--- DATASET ---

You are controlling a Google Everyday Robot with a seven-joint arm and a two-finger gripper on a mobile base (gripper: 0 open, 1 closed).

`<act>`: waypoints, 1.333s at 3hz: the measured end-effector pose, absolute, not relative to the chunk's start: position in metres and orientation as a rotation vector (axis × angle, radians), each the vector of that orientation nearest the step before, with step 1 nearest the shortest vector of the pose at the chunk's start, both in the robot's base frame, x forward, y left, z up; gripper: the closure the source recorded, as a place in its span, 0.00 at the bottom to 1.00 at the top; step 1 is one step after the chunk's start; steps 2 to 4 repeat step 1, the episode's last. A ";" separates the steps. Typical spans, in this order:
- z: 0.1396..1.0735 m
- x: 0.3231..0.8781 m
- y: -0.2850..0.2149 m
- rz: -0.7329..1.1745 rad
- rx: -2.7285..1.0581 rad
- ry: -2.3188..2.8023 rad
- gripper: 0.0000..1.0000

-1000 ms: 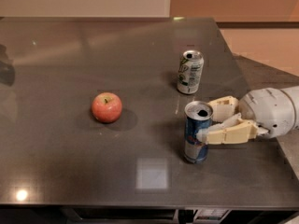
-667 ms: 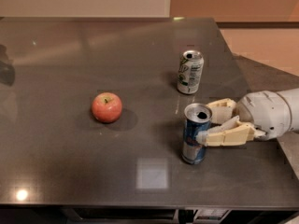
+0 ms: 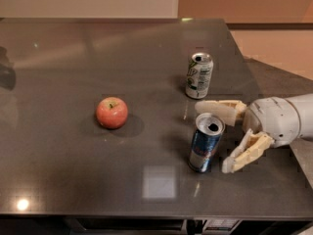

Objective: Place redbull can upright

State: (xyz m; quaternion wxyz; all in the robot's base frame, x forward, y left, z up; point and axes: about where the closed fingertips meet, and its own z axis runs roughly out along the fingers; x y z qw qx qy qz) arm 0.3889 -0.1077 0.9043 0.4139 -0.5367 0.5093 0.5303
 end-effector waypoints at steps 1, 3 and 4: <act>0.904 0.389 -0.108 1.333 -1.349 1.280 0.00; 0.904 0.389 -0.108 1.333 -1.349 1.280 0.00; 0.904 0.389 -0.108 1.333 -1.349 1.280 0.00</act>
Offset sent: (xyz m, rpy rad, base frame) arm 0.0000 0.0000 0.0000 0.0000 0.0000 0.0000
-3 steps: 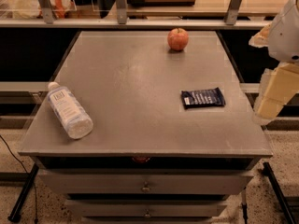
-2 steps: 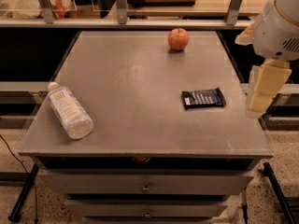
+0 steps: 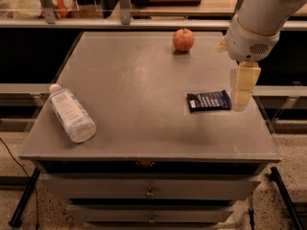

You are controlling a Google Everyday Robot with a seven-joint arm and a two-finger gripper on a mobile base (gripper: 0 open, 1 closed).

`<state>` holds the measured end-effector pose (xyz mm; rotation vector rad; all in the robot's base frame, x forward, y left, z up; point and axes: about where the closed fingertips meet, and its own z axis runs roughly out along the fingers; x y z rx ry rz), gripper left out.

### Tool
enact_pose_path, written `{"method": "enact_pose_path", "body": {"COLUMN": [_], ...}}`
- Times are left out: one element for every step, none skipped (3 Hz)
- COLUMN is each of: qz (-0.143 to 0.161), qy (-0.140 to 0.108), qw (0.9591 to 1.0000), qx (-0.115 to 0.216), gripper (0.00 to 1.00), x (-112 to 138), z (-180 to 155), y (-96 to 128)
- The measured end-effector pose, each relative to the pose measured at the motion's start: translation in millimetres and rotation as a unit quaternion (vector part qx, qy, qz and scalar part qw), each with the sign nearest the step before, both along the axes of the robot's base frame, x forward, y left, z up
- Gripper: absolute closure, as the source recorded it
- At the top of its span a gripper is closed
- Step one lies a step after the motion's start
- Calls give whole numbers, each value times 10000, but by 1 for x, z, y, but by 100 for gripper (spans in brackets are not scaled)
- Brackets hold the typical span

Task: Move rxbar blueberry near apple

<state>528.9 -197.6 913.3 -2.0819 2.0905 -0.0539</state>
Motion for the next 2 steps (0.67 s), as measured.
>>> {"method": "enact_pose_path", "body": {"qz": [14,-100], "qy": [247,347], "qw": [9997,9993], "qx": [12,53], "gripper": [0,0], "x": [21,32], "z": [-36,-60], "y": [-8,-10]}}
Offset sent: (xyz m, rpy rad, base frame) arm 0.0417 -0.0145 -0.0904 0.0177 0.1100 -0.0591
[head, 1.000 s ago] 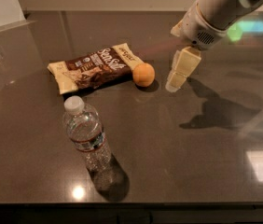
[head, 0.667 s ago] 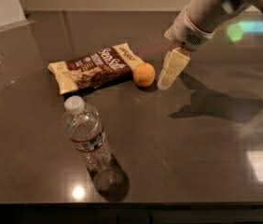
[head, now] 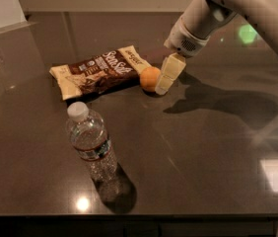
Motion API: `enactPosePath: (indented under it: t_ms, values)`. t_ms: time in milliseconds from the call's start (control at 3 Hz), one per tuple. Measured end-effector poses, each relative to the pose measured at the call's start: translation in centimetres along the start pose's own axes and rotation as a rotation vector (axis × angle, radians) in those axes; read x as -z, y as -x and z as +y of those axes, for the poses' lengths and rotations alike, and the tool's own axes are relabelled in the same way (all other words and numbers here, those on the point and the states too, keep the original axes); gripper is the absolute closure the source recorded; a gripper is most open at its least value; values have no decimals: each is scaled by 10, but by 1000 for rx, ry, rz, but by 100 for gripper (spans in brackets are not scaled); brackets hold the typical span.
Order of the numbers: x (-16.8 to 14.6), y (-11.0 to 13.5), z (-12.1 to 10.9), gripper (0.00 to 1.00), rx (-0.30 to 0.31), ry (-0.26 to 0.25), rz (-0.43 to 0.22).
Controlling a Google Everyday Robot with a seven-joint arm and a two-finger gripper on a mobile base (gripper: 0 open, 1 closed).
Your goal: Move orange near water bottle
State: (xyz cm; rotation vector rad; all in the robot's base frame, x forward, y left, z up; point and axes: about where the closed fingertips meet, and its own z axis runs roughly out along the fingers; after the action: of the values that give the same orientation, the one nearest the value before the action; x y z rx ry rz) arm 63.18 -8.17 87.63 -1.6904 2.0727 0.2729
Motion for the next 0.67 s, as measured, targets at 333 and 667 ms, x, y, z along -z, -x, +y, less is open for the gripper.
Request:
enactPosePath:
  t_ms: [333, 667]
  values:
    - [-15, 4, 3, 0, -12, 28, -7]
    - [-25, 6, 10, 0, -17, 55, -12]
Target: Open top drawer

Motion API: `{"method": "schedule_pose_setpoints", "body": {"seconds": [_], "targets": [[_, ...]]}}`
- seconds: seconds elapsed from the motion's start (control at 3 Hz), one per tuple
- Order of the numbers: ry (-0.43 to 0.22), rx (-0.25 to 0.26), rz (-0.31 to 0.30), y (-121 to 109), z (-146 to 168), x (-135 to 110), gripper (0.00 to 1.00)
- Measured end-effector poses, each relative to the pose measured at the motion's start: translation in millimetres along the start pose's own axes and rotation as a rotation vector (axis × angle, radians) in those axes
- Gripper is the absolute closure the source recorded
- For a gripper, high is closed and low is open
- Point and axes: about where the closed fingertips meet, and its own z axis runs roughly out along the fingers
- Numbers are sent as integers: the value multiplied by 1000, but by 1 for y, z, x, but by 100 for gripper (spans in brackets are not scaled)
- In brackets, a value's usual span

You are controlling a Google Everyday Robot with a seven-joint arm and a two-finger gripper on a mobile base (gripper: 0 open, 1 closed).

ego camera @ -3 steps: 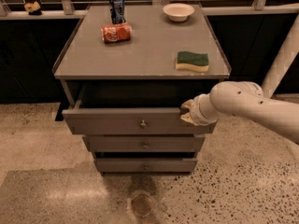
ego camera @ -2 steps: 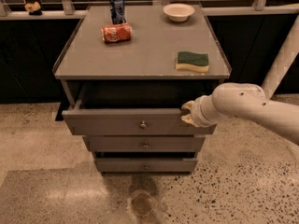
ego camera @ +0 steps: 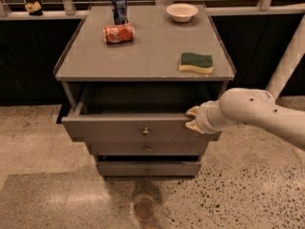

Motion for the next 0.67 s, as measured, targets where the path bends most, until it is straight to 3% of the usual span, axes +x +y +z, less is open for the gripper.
{"method": "schedule_pose_setpoints", "body": {"seconds": [0.67], "targets": [[-2, -2, -4, 1, -2, -1, 100]]}}
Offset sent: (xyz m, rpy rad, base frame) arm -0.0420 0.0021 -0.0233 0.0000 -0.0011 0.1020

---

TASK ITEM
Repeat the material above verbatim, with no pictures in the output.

EXERCISE RESPONSE
You are controlling a Google Everyday Robot with a seven-joint arm and a two-finger gripper on a mobile base (gripper: 0 open, 1 closed).

`<act>`: waypoints, 1.333s at 3hz: the measured end-effector pose, absolute, not relative to the chunk's start: position in metres and orientation as a rotation vector (axis × angle, radians), each the vector of that orientation nearest the step before, with step 1 nearest the shortest vector of the pose at the chunk's start, both in the robot's base frame, x forward, y left, z up; gripper: the closure the source recorded, as a place in its span, 0.00 at the bottom to 1.00 at the top; step 1 is one step after the chunk's start; steps 2 to 4 repeat step 1, the episode's last. A ";" separates the steps. Typical spans, in this order:
- z: 0.1396..1.0735 m
- x: 0.3231..0.8781 m
- y: -0.2850..0.2149 m
- rz: -0.7329..1.1745 rad
- rx: -2.7285..1.0581 rad
- ry: -2.3188..2.8023 rad
- gripper: 0.0000..1.0000

-1000 ms: 
-667 ms: 
+0 ms: 

Objective: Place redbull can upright

State: (xyz m; quaternion wxyz; all in the robot's base frame, x forward, y left, z up; point and axes: about where the closed fingertips meet, and its own z axis runs roughly out along the fingers; x y z qw qx qy qz) arm 0.3889 -0.1077 0.9043 0.4139 -0.5367 0.5093 0.5303
 end-effector waypoints at steps 1, 3 and 4: <act>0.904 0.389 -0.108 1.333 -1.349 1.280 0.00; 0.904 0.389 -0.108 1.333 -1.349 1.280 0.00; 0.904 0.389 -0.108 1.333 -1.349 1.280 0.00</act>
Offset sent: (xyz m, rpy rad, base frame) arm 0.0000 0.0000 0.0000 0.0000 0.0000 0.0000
-3 steps: 
-2 steps: 
+0 steps: 

You are controlling a Google Everyday Robot with a seven-joint arm and a two-finger gripper on a mobile base (gripper: 0 open, 1 closed).

`<state>` holds the measured end-effector pose (xyz mm; rotation vector rad; all in the robot's base frame, x forward, y left, z up; point and axes: about where the closed fingertips meet, and its own z axis runs roughly out along the fingers; x y z rx ry rz), gripper left out.

### Tool
enact_pose_path, written `{"method": "enact_pose_path", "body": {"COLUMN": [_], ...}}`
- Times are left out: one element for every step, none skipped (3 Hz)
- COLUMN is each of: qz (-0.143 to 0.161), qy (-0.140 to 0.108), qw (0.9591 to 1.0000), qx (-0.115 to 0.216), gripper (0.00 to 1.00), x (-112 to 138), z (-180 to 155), y (-96 to 128)
- The measured end-effector pose, each relative to the pose measured at the motion's start: translation in millimetres and rotation as a unit quaternion (vector part qx, qy, qz and scalar part qw), each with the sign nearest the step before, both along the axes of the robot's base frame, x forward, y left, z up
- Gripper: absolute closure, as the source recorded it
- At the top of its span a gripper is closed
- Step one lies a step after the motion's start
- Calls give whole numbers, each value times 10000, but by 1 for x, z, y, but by 100 for gripper (spans in brackets are not scaled)
- Brackets hold the typical span

Task: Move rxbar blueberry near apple

<state>528.9 -197.6 913.3 -2.0819 2.0905 -0.0539</state>
Motion for the next 2 steps (0.67 s), as measured.
>>> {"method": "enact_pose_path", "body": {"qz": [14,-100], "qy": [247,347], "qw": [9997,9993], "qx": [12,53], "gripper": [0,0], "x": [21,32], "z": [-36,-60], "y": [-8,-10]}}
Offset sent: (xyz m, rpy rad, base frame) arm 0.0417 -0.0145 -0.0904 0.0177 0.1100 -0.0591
[head, 1.000 s ago] 
[head, 0.667 s ago] 
[head, now] 
Motion API: `enactPosePath: (indented under it: t_ms, values)`. t_ms: time in milliseconds from the call's start (control at 3 Hz), one per tuple. Measured end-effector poses, each relative to the pose measured at the call's start: translation in centimetres along the start pose's own axes and rotation as a rotation vector (axis × angle, radians) in those axes; read x as -z, y as -x and z as +y of those axes, for the poses' lengths and rotations alike, and the tool's own axes are relabelled in the same way (all other words and numbers here, those on the point and the states too, keep the original axes); gripper is the absolute closure the source recorded; a gripper is most open at its least value; values have no decimals: each is scaled by 10, but by 1000 for rx, ry, rz, but by 100 for gripper (spans in brackets are not scaled); brackets hold the typical span.
Order of the numbers: x (-16.8 to 14.6), y (-11.0 to 13.5), z (-12.1 to 10.9), gripper (0.00 to 1.00), rx (-0.30 to 0.31), ry (-0.26 to 0.25), rz (-0.43 to 0.22).
Controlling a Google Everyday Robot with a seven-joint arm and a two-finger gripper on a mobile base (gripper: 0 open, 1 closed).
Your goal: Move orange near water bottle
State: (xyz cm; rotation vector rad; all in the robot's base frame, x forward, y left, z up; point and axes: about where the closed fingertips meet, and its own z axis runs roughly out along the fingers; after the action: of the values that give the same orientation, the one nearest the value before the action; x y z rx ry rz) arm 63.18 -8.17 87.63 -1.6904 2.0727 0.2729
Motion for the next 0.67 s, as measured, targets at 333 and 667 ms, x, y, z along -z, -x, +y, less is open for the gripper.
Request:
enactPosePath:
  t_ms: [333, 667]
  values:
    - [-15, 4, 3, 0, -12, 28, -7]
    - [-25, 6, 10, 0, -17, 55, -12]
Target: Open top drawer

Motion API: `{"method": "schedule_pose_setpoints", "body": {"seconds": [_], "targets": [[_, ...]]}}`
- seconds: seconds elapsed from the motion's start (control at 3 Hz), one per tuple
- Order of the numbers: ry (-0.43 to 0.22), rx (-0.25 to 0.26), rz (-0.31 to 0.30), y (-121 to 109), z (-146 to 168), x (-135 to 110), gripper (0.00 to 1.00)
- Measured end-effector poses, each relative to the pose measured at the motion's start: translation in millimetres along the start pose's own axes and rotation as a rotation vector (axis × angle, radians) in those axes
- Gripper is the absolute closure the source recorded
- For a gripper, high is closed and low is open
- Point and axes: about where the closed fingertips meet, and its own z axis runs roughly out along the fingers
- Numbers are sent as integers: the value multiplied by 1000, but by 1 for y, z, x, but by 100 for gripper (spans in brackets are not scaled)
- In brackets, a value's usual span

You are controlling a Google Everyday Robot with a seven-joint arm and a two-finger gripper on a mobile base (gripper: 0 open, 1 closed).

ego camera @ -3 steps: 
ego camera @ -2 steps: 
ego camera @ +0 steps: 

Motion for the next 0.67 s, as measured, targets where the path bends most, until it is straight to 3% of the usual span, axes +x +y +z, less is open for the gripper.
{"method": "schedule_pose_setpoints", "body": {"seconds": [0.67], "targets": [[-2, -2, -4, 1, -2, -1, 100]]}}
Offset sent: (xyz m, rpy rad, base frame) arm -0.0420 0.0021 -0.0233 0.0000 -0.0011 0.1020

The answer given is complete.